Grangetown is an electoral ward in the city of Cardiff, Wales. It covers its namesake community of Grangetown. The ward was originally created in 1890 as a ward to Cardiff County Borough Council.

Description
The Grangetown ward lies to the south of the city between the rivers Taff and Ely. The ward elects four councillors to Cardiff Council. Traditionally represented by the Labour Party it has, in the 2000s, also elected Liberal Democrat and Plaid Cymru councillors.

According to the 2011 census the population of the ward was 19,385.

Following a Cardiff boundary review, intended to give better electoral parity, the number of councillors for the Grangetown ward was increased from 3 to 4, effective from the 2022 Cardiff Council election.

Election results

2017
At the May 2017 County Council elections Labour won all three seats, winning back the seat lost to Plaid Cymru in November 2016. Ashley Lister, grandson of the late councillor Chris Lomax (who died in September 2016) topped the poll.

2016 by-election
Following the death of Labour councillor Chris Lomax a by-election was held on 3 November 2016 which was won by Plaid Cymru candidate Tariq Awan, though by only 114 votes.

2012
In May 2012 Labour won back from the Liberal Democrats the three seats they had previously lost in 2004, with Plaid Cymru having a strong surge.

2008
In May 2008, the Liberal Democrats successfully defended their three seats.

2004
In May 2004 the Liberal Democrats won all three seats from the Labour Party. Labour councillor Peter Perkins had represented the area since 1981, initially for the Marl ward before it became part of Grangetown.

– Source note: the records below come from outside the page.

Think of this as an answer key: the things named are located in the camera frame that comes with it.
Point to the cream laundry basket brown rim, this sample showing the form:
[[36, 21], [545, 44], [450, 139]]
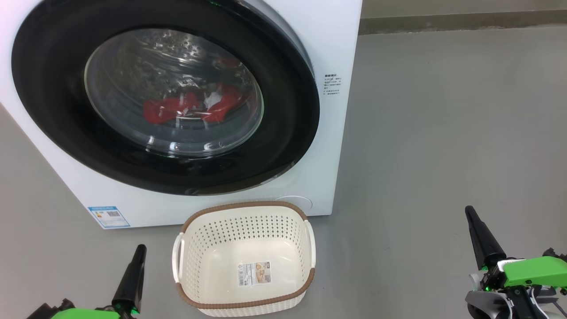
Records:
[[212, 235]]

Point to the white front-load washing machine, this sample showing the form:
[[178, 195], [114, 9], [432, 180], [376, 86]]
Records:
[[336, 40]]

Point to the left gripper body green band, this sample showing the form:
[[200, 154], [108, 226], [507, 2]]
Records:
[[84, 314]]

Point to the white printed product label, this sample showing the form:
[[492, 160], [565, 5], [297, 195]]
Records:
[[254, 273]]

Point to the printed warning text label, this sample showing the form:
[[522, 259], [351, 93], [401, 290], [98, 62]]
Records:
[[332, 84]]

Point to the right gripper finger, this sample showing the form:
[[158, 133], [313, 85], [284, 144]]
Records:
[[485, 243]]

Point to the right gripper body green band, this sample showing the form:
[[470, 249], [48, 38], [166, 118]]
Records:
[[536, 271]]

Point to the red and white garment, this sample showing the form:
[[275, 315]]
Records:
[[166, 110]]

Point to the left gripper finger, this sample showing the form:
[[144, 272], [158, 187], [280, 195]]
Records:
[[130, 283]]

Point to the round filter cover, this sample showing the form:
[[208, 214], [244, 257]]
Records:
[[301, 204]]

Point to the washing machine door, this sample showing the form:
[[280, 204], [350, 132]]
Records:
[[53, 79]]

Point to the blue energy label sticker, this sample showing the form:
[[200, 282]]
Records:
[[108, 216]]

Cardiff County Borough Council

1970
At the last elections to the pre-1974 county borough council on 7 May 1970, Labour's Bernard Matthewson returned to the council, defeating Grangetown's sitting Conservative councillor after a recount.

1890
At the first Grangetown election on 1 November 1890, John Jenkins, a shipwright and a nominee of Cardiff Trades Council, was declared to be the first genuine working man's representative elected to the council. There were a large number of seafaring households in the south of the ward.

Ward creation
In July 1890, following the creation of Cardiff County Borough Council, Grangetown was the name of one of the ten new electoral wards created in the county borough. Each of the three councillors took turns to stand for re-election, on a three-yearly cycle.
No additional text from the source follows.